Methods for measuring radiation exposure include isolation of lymphocytes from blood to confirm chromosomal abnormalities, measurement of micronucleus formation, measurement of glycoporin A mutation in red blood cells, DNA cleavage degree, and tooth enamel. Although it relies on methods such as EST (electron spin resonance), there are disadvantages in that the reactivity is different for each individual, it is almost impossible to measure for low-dose radiation, and it takes a long time to measure. In addition, in order to measure the exposure to biological radiation, it is necessary to develop a method to increase the accuracy because measuring the degree of exposure by a single method is risky.

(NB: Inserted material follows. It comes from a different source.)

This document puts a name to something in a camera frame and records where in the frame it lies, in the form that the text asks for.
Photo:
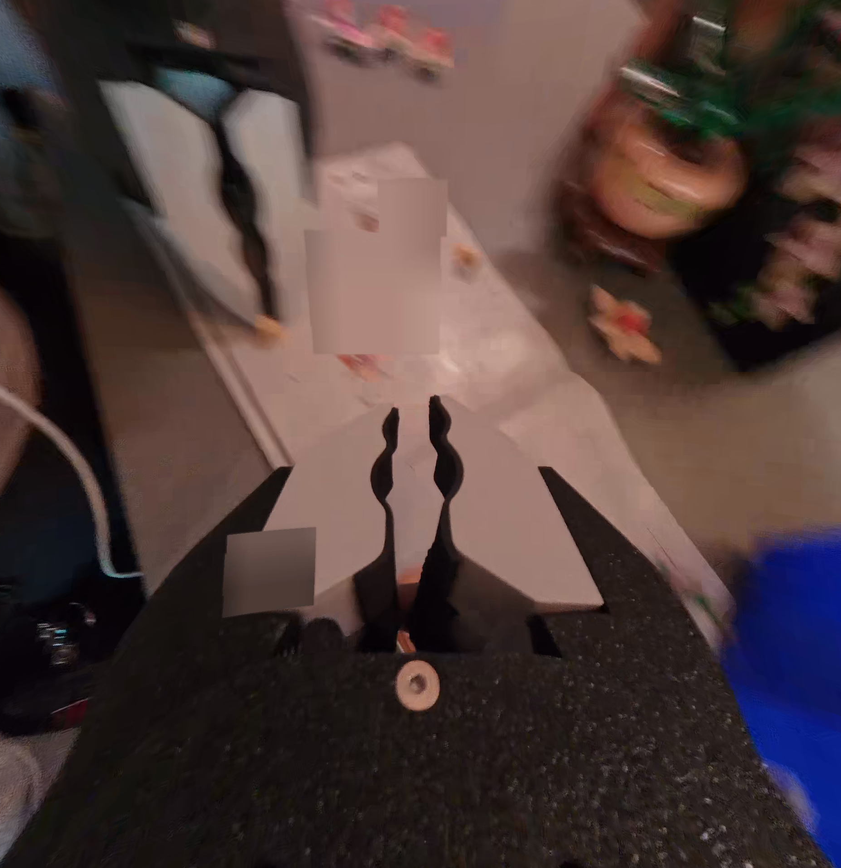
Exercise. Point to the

Against this background, the study was further expanded to search for biomarkers of exposure that can be found in normal tissues exposed to radiation, and these exposure biomarkers were used to determine the effects and prognosis of the human body due to exposure to nuclear power plant accidents, terrorism, or radiation therapy, etc. It is expected to be of great use.

Japanese Patent Laid-Open No. 2007-093341 (published on April 12, 2007) Republic of Korea Patent Registration No. 10-1885596 (Registered on July 31, 2018)

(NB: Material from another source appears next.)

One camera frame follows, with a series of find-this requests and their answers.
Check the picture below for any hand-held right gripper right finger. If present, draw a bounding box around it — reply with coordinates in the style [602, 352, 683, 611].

In order to solve the above-mentioned problems, the present inventors performed a study on a biomarker capable of accurately and rapidly diagnosing radiation exposure by quantitatively responding to radiation exposure dose in a liquid sample that is easy to collect.

As a result, it was confirmed that diagnostic information on radiation exposure can be provided using ATM, p53, H2AX and MCP-1 proteins or phosphorylated proteins thereof, thereby completing the present invention.

It is an object of the present invention to provide a composition for diagnosis of radiation exposure comprising an agent for measuring any one or more proteins selected from the group consisting of ATM, p53, H2AX, and MCP-1, phosphorylated proteins or fragments thereof. More preferably, it is to provide a composition for diagnosis of radiation exposure comprising an agent for measuring ATM, p53, H2AX and MCP-1 proteins, phosphorylated proteins or fragments thereof.

Another object of the present invention is to provide a kit for diagnosis of radiation exposure comprising an agent for measuring at least one protein selected from the group consisting of ATM, p53, H2AX, and MCP-1, a phosphorylated protein thereof, or a fragment thereof. More preferably, it is to provide a kit for diagnosis of radiation exposure comprising an agent for measuring ATM, p53, H2AX and MCP-1 proteins, phosphorylated proteins or fragments thereof.

Another object of the present invention is to provide a method for diagnosing radiation exposure comprising measuring the expression level of one or more proteins selected from the group consisting of ATM, p53, H2AX, and MCP-1, fragments thereof, or phosphorylation thereof in an isolated sample is to do More preferably, there is provided a method for diagnosing radiation exposure comprising measuring the level of ATM, p53, H2AX and MCP-1 proteins, fragments thereof, or phosphorylation expression levels thereof in the isolated sample.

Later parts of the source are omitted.